• Problem to solve: Among the records that follow, how many lines contain the word "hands"? Give the number and no other words.

• Dataset excerpts:
*** Block opens ***

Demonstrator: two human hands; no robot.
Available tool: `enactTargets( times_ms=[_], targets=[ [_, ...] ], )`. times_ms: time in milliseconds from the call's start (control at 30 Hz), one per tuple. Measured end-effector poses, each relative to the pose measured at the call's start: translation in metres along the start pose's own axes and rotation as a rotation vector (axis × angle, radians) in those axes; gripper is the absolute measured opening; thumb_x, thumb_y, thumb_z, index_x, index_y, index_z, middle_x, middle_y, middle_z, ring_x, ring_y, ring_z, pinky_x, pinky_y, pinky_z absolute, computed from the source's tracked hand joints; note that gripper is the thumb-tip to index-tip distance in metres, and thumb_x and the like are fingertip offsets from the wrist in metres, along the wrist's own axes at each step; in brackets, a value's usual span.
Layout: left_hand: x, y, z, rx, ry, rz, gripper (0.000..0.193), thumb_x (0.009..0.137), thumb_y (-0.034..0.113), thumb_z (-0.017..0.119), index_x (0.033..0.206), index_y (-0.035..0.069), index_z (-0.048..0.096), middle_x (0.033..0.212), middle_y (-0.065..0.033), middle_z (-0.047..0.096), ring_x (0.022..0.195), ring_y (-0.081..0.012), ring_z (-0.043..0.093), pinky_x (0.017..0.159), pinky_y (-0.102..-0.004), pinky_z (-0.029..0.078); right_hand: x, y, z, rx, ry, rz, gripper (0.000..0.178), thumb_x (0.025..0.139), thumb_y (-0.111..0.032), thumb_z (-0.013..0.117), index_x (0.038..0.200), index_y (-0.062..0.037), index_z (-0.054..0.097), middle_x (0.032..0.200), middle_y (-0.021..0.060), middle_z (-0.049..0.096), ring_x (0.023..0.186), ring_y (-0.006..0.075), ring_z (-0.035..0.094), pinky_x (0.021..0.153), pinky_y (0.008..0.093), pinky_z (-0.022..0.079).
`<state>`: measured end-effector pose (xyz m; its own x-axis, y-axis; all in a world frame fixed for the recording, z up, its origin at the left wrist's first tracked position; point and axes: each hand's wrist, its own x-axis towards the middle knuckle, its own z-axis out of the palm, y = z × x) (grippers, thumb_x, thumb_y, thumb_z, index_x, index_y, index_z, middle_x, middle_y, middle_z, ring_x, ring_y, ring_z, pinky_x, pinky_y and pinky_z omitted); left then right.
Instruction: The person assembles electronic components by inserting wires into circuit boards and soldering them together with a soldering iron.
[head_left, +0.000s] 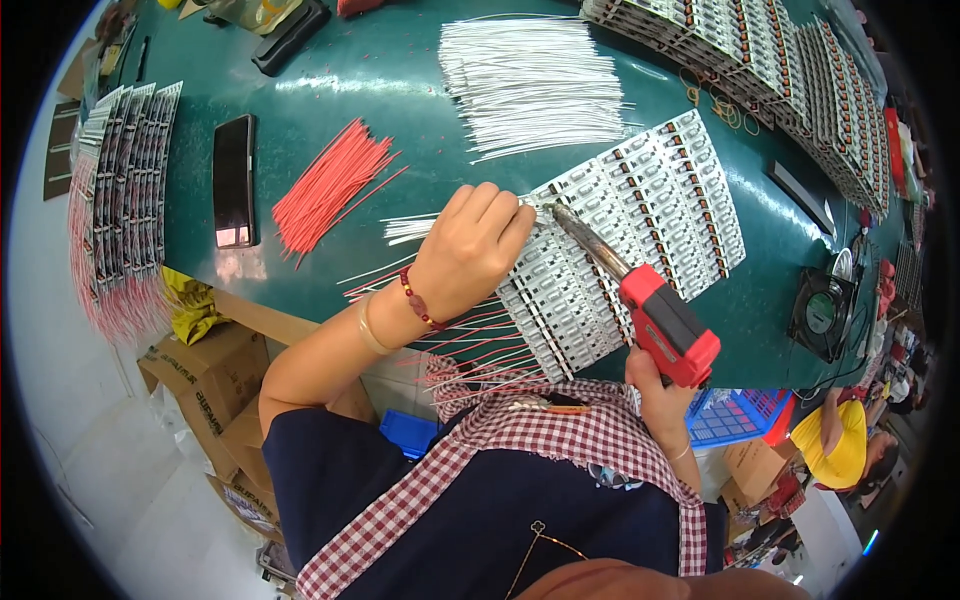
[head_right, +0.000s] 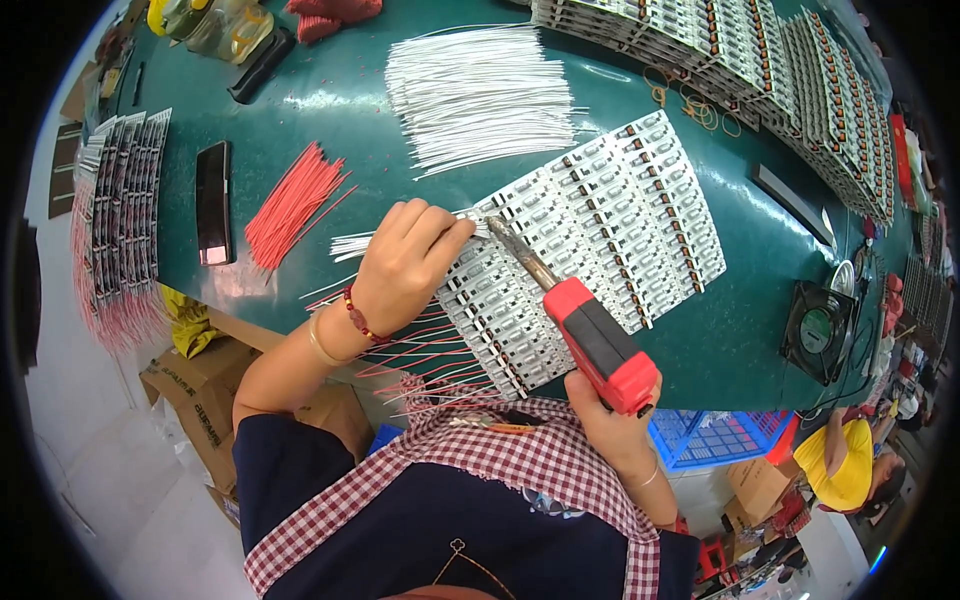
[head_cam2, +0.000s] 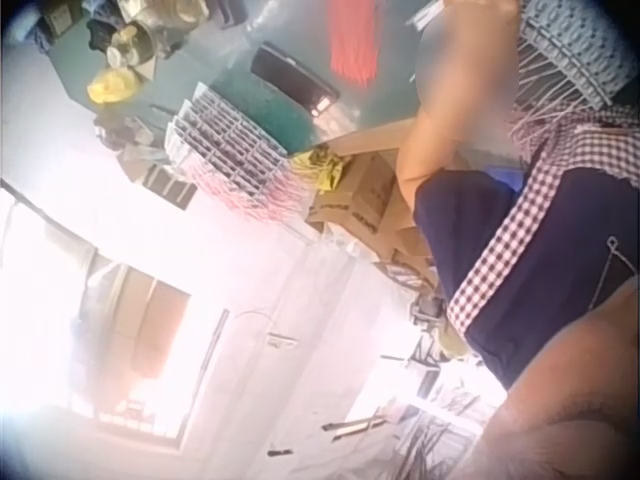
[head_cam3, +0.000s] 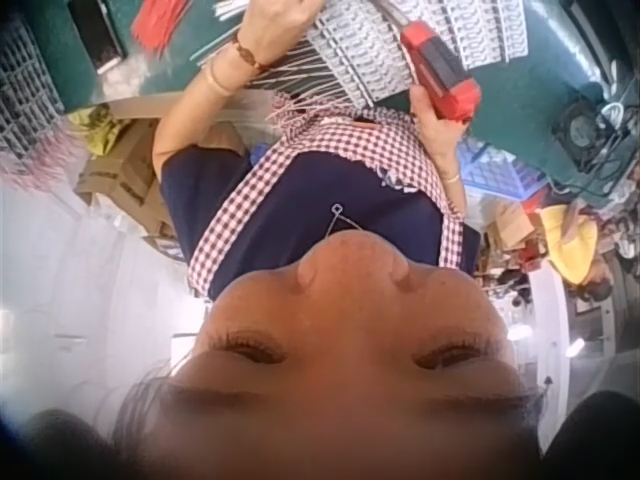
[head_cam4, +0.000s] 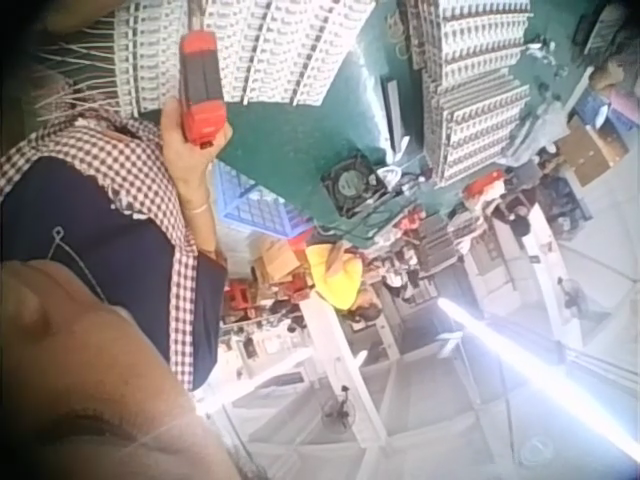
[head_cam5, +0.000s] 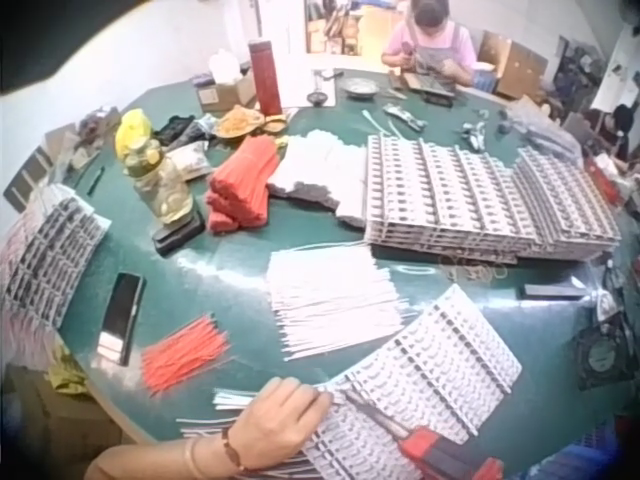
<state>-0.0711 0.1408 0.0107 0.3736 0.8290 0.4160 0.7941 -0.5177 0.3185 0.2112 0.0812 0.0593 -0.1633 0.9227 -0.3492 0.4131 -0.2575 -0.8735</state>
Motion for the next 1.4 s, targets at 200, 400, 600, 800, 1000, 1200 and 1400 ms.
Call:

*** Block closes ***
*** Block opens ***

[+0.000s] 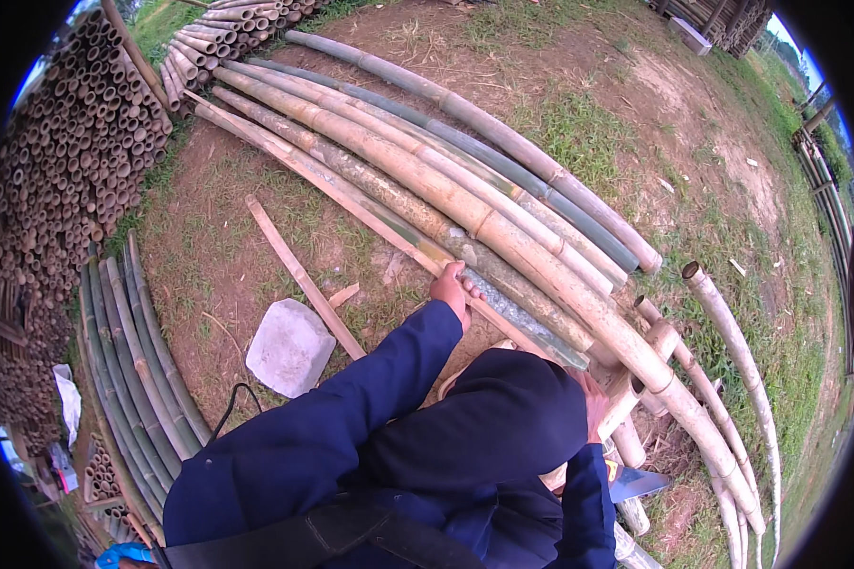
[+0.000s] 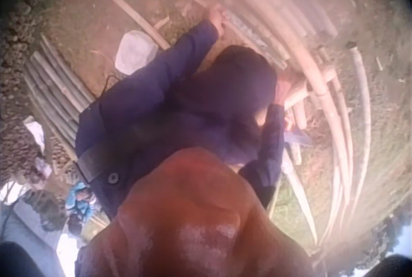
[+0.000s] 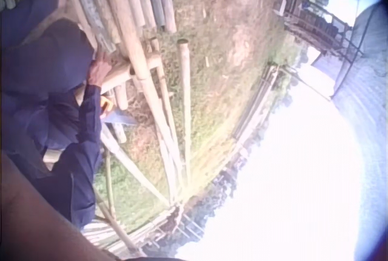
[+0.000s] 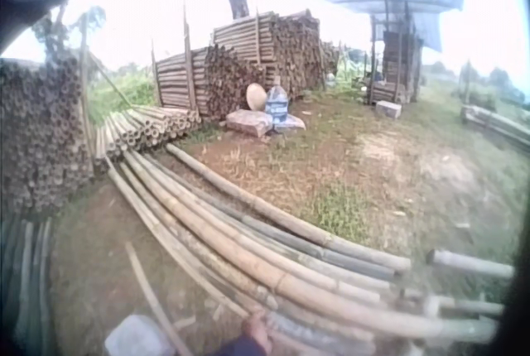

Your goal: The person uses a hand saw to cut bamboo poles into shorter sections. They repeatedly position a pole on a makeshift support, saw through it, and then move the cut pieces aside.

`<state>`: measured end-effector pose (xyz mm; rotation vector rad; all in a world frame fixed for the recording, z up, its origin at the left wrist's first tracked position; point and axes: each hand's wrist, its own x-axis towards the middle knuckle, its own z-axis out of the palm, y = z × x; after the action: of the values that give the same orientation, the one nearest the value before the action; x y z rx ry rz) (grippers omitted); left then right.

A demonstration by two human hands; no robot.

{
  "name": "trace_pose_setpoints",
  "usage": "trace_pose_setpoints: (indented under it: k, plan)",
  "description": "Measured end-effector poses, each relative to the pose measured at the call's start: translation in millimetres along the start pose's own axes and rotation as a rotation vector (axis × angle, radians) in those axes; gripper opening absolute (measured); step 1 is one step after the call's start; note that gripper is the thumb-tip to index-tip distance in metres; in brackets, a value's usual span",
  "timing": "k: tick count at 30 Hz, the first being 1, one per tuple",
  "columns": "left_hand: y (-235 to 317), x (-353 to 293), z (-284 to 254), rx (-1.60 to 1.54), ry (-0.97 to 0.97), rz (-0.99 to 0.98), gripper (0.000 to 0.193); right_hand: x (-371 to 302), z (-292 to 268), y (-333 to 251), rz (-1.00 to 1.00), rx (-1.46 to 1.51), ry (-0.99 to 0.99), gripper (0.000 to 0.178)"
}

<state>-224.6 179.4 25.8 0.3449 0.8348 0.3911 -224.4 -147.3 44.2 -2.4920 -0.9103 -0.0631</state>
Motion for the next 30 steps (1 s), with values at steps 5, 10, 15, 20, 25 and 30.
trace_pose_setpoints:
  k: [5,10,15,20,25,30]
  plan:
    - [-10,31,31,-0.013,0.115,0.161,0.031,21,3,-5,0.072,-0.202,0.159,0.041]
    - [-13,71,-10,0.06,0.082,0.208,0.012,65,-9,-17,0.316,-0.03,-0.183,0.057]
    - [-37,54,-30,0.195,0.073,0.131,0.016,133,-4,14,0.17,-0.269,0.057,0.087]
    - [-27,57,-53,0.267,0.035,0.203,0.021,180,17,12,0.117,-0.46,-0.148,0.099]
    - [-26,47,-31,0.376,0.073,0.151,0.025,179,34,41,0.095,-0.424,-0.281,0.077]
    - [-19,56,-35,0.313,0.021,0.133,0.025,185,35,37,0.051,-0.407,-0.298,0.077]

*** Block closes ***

• Your response: 2